## Work item
If a line in the records contains the string "knife", show that line.

Items from a data source:
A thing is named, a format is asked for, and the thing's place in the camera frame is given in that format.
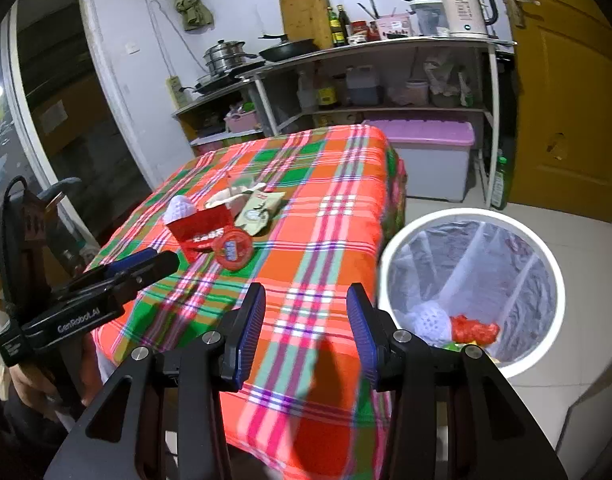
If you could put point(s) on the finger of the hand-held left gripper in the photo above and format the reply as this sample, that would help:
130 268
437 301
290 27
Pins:
153 270
131 261

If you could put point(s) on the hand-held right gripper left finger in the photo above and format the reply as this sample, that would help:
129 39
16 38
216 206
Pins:
251 335

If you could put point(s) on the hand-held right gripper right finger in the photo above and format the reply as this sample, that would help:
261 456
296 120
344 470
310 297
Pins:
361 340

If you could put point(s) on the red and pink wrapper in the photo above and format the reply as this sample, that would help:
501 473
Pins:
201 230

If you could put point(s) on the small white foam fruit net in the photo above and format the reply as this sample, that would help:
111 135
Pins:
180 208

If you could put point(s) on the large white foam fruit net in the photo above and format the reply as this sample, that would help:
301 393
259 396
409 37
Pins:
425 321

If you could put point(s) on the green snack wrapper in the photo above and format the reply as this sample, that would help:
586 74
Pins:
452 345

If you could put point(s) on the white tissue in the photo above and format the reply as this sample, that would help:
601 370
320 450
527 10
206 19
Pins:
223 196

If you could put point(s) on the red plastic bag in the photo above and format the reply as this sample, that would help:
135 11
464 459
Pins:
473 331

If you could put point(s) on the beige snack packet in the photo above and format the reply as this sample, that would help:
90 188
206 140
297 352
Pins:
258 210

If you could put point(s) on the clear plastic cup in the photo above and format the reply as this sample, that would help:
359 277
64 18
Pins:
241 181

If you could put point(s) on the long gold snack wrapper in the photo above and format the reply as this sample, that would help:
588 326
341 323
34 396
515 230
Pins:
491 358

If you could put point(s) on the clear plastic bin liner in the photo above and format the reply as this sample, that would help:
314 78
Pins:
510 280

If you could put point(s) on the white round bin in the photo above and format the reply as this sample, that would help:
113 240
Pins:
530 362

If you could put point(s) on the person's left hand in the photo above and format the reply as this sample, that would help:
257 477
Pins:
28 385

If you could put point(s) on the plaid tablecloth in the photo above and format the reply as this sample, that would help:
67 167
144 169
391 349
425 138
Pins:
311 235

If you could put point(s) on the white framed glass door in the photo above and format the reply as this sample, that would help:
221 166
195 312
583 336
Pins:
117 110

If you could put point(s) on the pink plastic basket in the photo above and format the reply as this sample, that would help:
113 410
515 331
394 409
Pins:
241 121

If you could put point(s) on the purple lidded storage box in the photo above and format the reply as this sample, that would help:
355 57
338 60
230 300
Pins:
425 155

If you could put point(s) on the black induction cooker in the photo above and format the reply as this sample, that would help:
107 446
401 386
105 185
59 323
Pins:
221 82

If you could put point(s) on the green floor bottle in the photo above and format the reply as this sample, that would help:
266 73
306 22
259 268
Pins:
499 185

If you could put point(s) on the steel steamer pot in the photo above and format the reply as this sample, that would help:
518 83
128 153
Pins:
226 57

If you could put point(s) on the white plastic bottle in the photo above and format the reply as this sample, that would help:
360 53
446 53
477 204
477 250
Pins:
306 91

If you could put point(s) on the yellow label bottle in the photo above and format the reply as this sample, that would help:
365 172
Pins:
327 94

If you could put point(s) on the plastic oil jug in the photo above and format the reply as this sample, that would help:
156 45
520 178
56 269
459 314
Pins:
363 87

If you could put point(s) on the pink plastic tub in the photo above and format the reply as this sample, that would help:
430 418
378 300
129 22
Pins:
416 93

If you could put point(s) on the black frying pan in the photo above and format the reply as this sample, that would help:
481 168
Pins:
288 50

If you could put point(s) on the crumpled plastic bags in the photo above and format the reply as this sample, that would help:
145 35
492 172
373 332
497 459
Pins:
443 82

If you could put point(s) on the white metal shelf rack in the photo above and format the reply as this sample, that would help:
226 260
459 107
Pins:
385 47

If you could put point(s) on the wooden cutting board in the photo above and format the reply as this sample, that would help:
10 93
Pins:
306 15

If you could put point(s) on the green glass bottle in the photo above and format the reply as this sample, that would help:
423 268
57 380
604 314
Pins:
333 27

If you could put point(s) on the red lidded jar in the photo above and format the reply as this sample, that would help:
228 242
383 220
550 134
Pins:
359 31

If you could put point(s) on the small sauce jar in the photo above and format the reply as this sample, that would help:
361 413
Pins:
374 31

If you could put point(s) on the dark sauce bottle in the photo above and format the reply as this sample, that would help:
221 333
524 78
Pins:
344 25

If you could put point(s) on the pink utensil box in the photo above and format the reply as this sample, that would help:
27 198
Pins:
395 27

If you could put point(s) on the yellow wooden door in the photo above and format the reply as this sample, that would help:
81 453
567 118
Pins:
565 85

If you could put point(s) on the clear plastic container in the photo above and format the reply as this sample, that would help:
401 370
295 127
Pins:
428 17

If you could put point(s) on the white electric kettle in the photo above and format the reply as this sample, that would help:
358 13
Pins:
463 10

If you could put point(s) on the wall power strip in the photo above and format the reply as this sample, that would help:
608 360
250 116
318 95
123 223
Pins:
174 91

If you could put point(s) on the white wall switch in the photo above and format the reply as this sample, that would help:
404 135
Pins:
132 49

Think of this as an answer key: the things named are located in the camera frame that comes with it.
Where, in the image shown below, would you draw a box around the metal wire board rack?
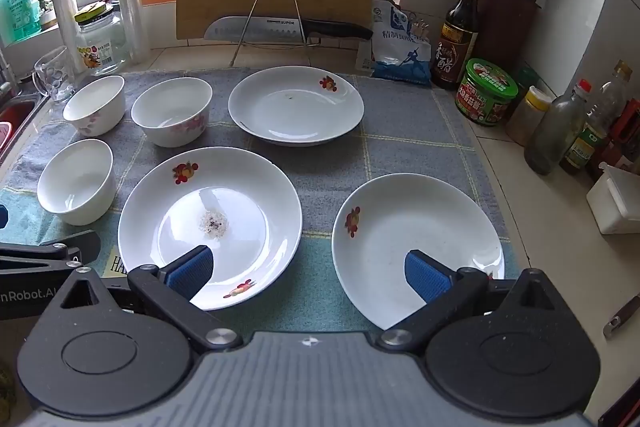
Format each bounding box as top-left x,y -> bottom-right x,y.
229,0 -> 321,68

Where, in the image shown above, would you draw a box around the bunch of binder clips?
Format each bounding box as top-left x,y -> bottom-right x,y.
407,12 -> 431,42

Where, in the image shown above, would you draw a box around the steel kitchen sink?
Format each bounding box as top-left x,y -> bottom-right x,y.
0,92 -> 48,168

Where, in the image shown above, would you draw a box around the red seasoning container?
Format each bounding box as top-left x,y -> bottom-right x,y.
587,99 -> 640,182

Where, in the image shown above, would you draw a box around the clear glass mug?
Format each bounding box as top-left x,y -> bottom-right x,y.
32,46 -> 76,104

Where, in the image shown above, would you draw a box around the red-capped clear oil bottle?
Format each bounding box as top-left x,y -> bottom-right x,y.
523,79 -> 593,176

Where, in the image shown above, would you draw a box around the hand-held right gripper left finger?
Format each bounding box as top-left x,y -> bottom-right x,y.
60,245 -> 240,354

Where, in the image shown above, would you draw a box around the small dark green-lidded jar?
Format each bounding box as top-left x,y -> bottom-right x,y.
515,66 -> 541,95

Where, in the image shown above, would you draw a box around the grey and teal checked mat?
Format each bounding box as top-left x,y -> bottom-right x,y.
0,67 -> 521,338

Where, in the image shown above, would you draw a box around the glass jar with yellow lid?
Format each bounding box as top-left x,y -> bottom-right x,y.
74,3 -> 132,75

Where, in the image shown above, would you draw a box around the dark vinegar bottle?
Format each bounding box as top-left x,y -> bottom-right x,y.
431,0 -> 485,90

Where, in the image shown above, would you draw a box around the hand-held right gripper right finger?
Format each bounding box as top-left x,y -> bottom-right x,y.
377,249 -> 556,353

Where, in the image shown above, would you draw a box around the red basin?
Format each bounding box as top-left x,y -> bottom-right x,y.
0,102 -> 38,158

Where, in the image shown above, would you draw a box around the green-lidded sauce jar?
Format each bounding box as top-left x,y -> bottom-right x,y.
454,58 -> 520,128

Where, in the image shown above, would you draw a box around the metal utensil handle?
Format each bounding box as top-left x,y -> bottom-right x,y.
602,292 -> 640,339

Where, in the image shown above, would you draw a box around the small potted plant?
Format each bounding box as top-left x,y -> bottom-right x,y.
36,0 -> 58,30

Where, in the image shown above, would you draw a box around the black-handled kitchen knife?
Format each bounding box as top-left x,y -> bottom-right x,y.
204,16 -> 375,42

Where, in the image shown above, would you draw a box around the white fruit-print plate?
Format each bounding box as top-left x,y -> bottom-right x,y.
228,66 -> 365,148
117,147 -> 303,312
331,173 -> 506,330

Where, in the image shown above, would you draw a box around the white and blue salt bag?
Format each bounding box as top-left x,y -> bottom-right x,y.
356,0 -> 433,86

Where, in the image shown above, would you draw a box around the gold-capped clear bottle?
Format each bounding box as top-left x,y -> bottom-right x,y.
559,59 -> 633,175

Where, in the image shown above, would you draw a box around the dark wooden knife block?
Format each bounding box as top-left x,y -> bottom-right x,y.
470,0 -> 543,72

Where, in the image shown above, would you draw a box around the white floral bowl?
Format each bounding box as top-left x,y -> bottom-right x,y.
131,77 -> 213,148
36,139 -> 117,227
62,75 -> 126,138

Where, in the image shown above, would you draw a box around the yellow-lidded spice jar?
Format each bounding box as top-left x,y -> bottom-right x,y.
505,86 -> 553,146

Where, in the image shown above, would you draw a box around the white plastic container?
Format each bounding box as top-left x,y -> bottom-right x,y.
586,162 -> 640,235

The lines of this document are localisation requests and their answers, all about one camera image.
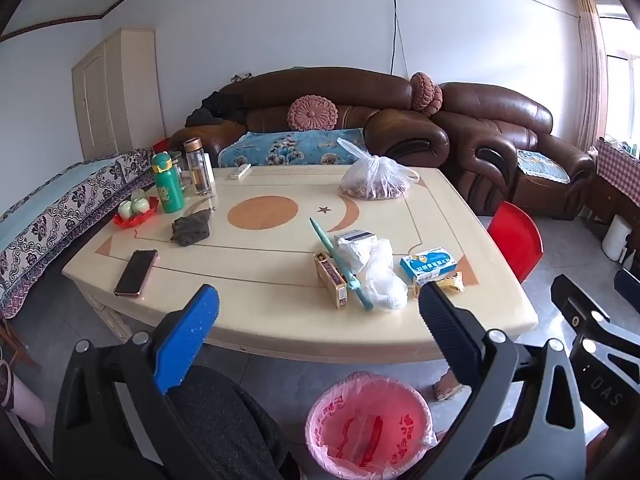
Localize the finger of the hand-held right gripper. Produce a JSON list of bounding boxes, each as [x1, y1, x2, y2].
[[570, 334, 640, 386], [551, 274, 640, 346]]

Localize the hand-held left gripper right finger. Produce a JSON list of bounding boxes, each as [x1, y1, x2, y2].
[[405, 282, 587, 480]]

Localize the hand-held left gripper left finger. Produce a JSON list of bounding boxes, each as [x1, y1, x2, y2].
[[52, 284, 221, 480]]

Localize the gold snack wrapper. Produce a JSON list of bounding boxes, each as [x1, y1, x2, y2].
[[413, 271, 466, 299]]

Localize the clear plastic bag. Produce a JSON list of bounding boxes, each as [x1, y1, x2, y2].
[[357, 238, 410, 312]]

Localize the white paper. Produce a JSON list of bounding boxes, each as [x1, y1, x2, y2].
[[337, 241, 376, 275]]

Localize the bin with pink liner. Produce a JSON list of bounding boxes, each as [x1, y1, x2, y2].
[[305, 371, 438, 480]]

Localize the yellow and purple small box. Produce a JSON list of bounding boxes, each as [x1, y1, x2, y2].
[[313, 251, 348, 310]]

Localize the person's foot in slipper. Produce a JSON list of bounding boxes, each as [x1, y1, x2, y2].
[[432, 367, 471, 402]]

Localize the blue and white cartoon box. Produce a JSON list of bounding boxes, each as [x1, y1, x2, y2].
[[399, 246, 459, 283]]

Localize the white round appliance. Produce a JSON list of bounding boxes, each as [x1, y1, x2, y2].
[[601, 214, 632, 262]]

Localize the red plastic stool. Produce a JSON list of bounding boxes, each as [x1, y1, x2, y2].
[[486, 201, 544, 284]]

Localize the black smartphone pink case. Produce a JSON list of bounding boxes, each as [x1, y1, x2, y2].
[[114, 249, 159, 298]]

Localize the person's leg dark trousers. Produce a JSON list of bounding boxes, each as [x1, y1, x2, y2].
[[167, 365, 301, 480]]

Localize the brown wooden cabinet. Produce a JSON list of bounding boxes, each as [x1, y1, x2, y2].
[[582, 170, 626, 233]]

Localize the dark crumpled cloth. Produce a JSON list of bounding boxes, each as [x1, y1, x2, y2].
[[170, 209, 212, 247]]

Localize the red tray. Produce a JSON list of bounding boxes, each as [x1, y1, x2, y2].
[[112, 196, 160, 230]]

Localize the blue lace seat cover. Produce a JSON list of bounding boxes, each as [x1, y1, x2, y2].
[[515, 149, 571, 185]]

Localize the teal toy sword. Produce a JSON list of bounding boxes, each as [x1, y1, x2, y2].
[[308, 217, 375, 312]]

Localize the red checkered tablecloth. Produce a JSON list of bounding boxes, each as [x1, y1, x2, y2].
[[592, 137, 640, 206]]

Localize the green kids water bottle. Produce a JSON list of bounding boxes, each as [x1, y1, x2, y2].
[[151, 151, 186, 213]]

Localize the clear glass jar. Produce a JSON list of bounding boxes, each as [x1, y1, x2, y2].
[[169, 150, 194, 193]]

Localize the glass bottle copper lid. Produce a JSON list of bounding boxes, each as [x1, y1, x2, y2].
[[183, 137, 213, 197]]

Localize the plastic bag of nuts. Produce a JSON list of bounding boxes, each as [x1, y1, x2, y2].
[[336, 137, 421, 201]]

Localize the bed with floral sheet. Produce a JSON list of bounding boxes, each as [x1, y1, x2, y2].
[[0, 147, 156, 321]]

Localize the brown leather armchair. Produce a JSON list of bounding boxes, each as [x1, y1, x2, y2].
[[432, 81, 596, 221]]

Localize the blue floral blanket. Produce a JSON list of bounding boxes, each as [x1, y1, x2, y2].
[[217, 127, 366, 168]]

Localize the window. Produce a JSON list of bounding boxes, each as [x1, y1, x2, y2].
[[597, 5, 640, 151]]

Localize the dark clothes pile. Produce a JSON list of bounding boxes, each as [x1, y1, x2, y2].
[[185, 91, 248, 128]]

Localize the beige curtain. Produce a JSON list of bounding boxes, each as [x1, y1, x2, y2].
[[572, 0, 608, 153]]

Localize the pink round pleated cushion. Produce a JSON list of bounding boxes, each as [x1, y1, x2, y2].
[[410, 72, 444, 116]]

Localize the cream wardrobe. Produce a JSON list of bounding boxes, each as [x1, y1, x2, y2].
[[71, 28, 163, 162]]

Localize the pink round flower cushion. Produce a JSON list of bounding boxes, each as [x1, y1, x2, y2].
[[287, 95, 342, 132]]

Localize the brown leather sofa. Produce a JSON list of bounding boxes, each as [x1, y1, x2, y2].
[[167, 66, 451, 171]]

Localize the black wall cable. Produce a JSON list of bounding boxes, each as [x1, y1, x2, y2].
[[388, 0, 408, 78]]

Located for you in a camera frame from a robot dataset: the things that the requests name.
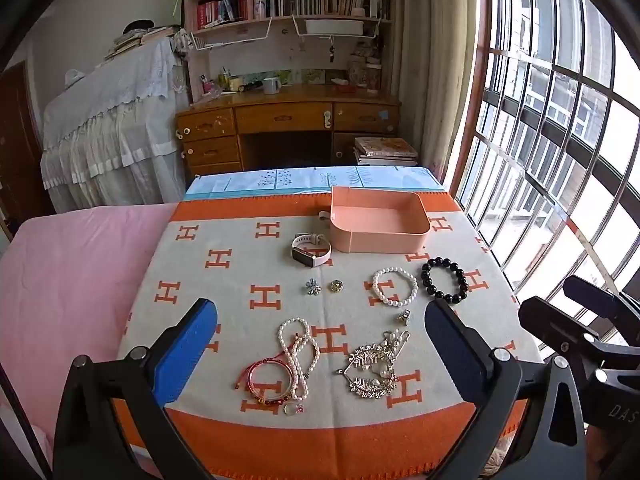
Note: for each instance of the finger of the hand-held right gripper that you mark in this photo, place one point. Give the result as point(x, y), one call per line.
point(550, 322)
point(590, 295)

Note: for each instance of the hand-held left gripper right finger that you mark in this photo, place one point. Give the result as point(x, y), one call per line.
point(452, 355)

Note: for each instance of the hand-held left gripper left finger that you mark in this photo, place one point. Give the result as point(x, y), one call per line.
point(187, 355)

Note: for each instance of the pink plastic tray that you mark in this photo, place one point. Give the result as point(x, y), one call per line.
point(380, 240)

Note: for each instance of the pearl hair clip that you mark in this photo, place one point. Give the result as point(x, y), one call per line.
point(396, 341)

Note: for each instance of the small silver earring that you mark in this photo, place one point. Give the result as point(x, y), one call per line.
point(404, 317)

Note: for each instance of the orange patterned blanket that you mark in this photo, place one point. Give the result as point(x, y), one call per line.
point(240, 270)

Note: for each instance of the round gold brooch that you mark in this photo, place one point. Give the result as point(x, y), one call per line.
point(335, 286)

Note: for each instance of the pink bedsheet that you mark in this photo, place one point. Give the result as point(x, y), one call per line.
point(65, 285)

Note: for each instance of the silver flower brooch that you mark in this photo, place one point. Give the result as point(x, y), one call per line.
point(313, 287)

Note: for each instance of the metal window grille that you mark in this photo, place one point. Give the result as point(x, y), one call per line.
point(550, 110)

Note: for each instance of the blue printed sheet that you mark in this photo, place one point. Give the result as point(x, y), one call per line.
point(300, 180)

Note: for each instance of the stack of large books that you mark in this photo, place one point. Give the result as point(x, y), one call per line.
point(385, 150)

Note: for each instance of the piano with white lace cover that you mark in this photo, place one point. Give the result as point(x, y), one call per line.
point(110, 125)

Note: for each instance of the wooden desk with drawers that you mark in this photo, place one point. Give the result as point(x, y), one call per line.
point(280, 117)

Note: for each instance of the brown wooden door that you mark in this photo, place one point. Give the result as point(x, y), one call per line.
point(20, 150)

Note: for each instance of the white mug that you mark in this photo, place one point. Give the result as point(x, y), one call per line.
point(270, 86)

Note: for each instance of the beige curtain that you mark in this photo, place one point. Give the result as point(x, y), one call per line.
point(435, 60)

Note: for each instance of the clear storage jar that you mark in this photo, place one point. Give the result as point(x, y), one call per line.
point(373, 77)

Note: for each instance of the wooden bookshelf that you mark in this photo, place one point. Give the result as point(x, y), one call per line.
point(220, 57)

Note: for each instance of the pile of old books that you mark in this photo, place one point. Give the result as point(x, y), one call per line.
point(140, 40)

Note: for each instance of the white plastic basket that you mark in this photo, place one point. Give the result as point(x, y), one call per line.
point(332, 26)

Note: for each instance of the row of shelf books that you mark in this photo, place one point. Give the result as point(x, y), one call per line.
point(310, 4)

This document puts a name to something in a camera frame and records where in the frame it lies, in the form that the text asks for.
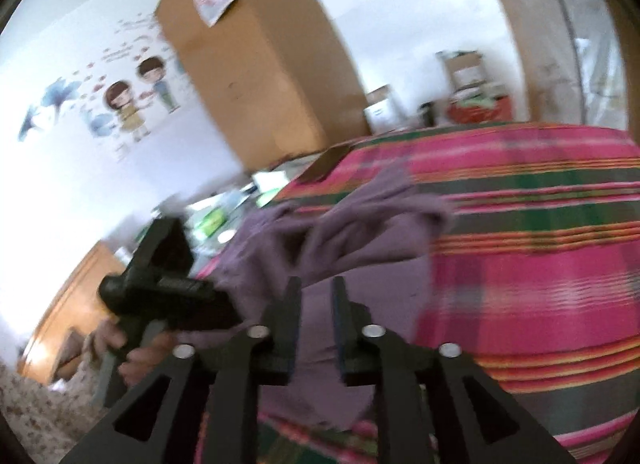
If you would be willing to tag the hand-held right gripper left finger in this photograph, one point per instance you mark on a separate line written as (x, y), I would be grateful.
(294, 329)

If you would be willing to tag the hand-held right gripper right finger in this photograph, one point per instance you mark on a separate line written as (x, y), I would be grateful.
(341, 329)

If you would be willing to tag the purple fleece pants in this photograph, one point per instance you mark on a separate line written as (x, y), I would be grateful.
(360, 234)

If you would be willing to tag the person's left hand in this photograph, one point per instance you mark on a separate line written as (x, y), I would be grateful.
(145, 359)

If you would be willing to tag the green wipes pack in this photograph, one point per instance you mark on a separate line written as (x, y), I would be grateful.
(212, 220)

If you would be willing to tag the wooden headboard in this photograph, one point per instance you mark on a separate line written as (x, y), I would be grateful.
(65, 294)

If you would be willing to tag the dark smartphone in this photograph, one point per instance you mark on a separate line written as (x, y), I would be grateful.
(325, 162)

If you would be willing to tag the pink green plaid bed sheet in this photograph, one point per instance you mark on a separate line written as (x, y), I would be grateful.
(525, 269)

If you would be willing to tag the small white open box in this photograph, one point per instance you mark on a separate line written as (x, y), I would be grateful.
(385, 112)

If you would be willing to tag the small black object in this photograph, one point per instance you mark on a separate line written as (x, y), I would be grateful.
(427, 114)

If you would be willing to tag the wooden wardrobe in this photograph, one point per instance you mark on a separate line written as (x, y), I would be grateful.
(260, 69)

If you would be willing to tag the red box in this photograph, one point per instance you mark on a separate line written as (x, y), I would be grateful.
(480, 112)

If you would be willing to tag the labelled cardboard box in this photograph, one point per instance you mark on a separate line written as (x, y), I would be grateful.
(465, 72)

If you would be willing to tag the clear printed door curtain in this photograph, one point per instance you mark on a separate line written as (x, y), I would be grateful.
(590, 44)

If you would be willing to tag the cartoon children wall sticker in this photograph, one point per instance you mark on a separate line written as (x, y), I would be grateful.
(125, 104)

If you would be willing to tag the wooden door frame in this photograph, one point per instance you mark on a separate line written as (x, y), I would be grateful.
(505, 19)

## Final answer
Where, in the image shown above, would you draw a box around the black-handled kitchen knife?
Where, in the image shown above, would you draw a box around the dark wooden knife block?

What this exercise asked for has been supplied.